The initial immunizations are still effective in preventing serious disease and death. Adding a booster dosage increases that protection and boosts the odds of avoiding even a milder infection, according to studies conducted in the United States and abroad.

Another factor to consider when evaluating if immunizations need to be updated is the following: A new paper out of the United States on Tuesday echoes findings from the United Kingdom and South Africa that omicron infections produce less severe disease, at least in part due to the fact that so many people have some immunity either to vaccination or earlier infection.

According to the Centers for Disease Control and Prevention, 13 percent of hospitalized COVID-19 patients ended up in critical care during the omicron surge, compared to around 18 percent during two previous waves.

Pfizer’s vaccine research leader, Kathrin Jansen, said in a statement that “we understand the need to be prepared in the event that this protection wanes over time and to possibly help address omicron and new variations in the future.”

Up to 1,420 participants between the ages of 18 and 55 will participate in the new U.S. trial, which will evaluate the modified omicron-based vaccines for use as a booster or main immunization. Researchers will compare the safety of the modified vaccination to the original injections and see how it affects the immune system.

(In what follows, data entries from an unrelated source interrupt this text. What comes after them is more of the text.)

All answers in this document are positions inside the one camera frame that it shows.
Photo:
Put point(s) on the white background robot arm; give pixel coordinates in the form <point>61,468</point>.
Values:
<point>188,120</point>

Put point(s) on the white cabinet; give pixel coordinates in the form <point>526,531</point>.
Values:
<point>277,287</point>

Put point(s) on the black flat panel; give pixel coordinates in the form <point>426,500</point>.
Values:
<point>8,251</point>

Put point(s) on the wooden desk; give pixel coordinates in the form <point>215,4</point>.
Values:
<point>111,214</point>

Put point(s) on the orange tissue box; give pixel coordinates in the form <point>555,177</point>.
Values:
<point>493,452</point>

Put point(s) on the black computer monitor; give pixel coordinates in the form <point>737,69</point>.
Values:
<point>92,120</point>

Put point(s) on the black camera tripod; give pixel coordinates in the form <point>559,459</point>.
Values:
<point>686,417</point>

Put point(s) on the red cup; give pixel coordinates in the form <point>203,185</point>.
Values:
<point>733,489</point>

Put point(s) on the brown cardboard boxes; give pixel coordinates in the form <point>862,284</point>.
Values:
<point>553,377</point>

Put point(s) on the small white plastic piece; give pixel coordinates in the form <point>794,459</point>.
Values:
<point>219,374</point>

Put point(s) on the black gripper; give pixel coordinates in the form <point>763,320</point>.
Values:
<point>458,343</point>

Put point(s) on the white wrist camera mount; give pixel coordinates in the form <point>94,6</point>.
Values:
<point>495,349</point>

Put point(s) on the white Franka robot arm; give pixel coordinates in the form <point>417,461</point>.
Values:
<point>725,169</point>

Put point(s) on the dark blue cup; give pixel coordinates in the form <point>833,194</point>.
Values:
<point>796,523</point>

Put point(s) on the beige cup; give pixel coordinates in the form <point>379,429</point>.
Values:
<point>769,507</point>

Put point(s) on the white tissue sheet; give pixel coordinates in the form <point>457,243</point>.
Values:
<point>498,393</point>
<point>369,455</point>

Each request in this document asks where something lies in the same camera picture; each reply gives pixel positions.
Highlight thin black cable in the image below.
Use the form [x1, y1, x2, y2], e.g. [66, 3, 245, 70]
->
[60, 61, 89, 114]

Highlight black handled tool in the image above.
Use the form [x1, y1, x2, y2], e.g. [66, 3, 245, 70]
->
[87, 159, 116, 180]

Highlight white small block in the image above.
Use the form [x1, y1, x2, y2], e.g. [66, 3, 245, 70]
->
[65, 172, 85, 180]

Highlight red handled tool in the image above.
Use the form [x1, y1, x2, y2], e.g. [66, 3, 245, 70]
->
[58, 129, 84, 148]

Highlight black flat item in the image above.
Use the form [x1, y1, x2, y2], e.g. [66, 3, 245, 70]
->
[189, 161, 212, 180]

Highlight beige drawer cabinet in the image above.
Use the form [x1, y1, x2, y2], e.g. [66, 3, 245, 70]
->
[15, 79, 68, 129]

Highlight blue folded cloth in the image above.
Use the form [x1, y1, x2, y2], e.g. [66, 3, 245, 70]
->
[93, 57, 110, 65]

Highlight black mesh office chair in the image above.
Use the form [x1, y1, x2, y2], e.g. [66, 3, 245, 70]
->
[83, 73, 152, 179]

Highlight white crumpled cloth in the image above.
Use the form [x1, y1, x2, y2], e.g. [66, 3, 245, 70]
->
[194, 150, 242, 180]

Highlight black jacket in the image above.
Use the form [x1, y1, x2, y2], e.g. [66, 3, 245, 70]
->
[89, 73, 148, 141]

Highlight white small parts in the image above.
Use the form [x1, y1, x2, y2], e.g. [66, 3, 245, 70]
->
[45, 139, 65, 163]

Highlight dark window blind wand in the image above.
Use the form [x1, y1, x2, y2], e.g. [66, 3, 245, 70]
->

As participants receive numerous vaccination doses and researchers monitor how long virus-fighting antibodies persist at high levels following an omicron-adapted dosage vs a conventional booster, the whole study results will take months.

Pfizer’s CEO told CNBC earlier this month that certain omicron-matched dosages might be ready as soon as March. However, the company’s “at-risk” production does not imply that such dosages will be made available to the general population. Pfizer and other vaccine producers have also brewed and tested experimental dosages to match prior versions, modifications that weren’t needed in the end but provided useful experience in refining the formula.

One set of around 600 participants who had two doses of the existing Pfizer vaccine three to six months ago will receive one or two omicron-based injections as boosters for the new research. Another 600 people will receive a fourth dosage of the Pfizer vaccine, either the conventional or the omicron-matched form, if they have already had three ordinary doses.

Unvaccinated participants will also be enrolled in the trial and will receive three doses of the omicron-based vaccine.

Pfizer expects to produce 4 billion vaccine doses in 2022, and the company said Tuesday that the quantity won’t alter if an omicron-adapted version is required.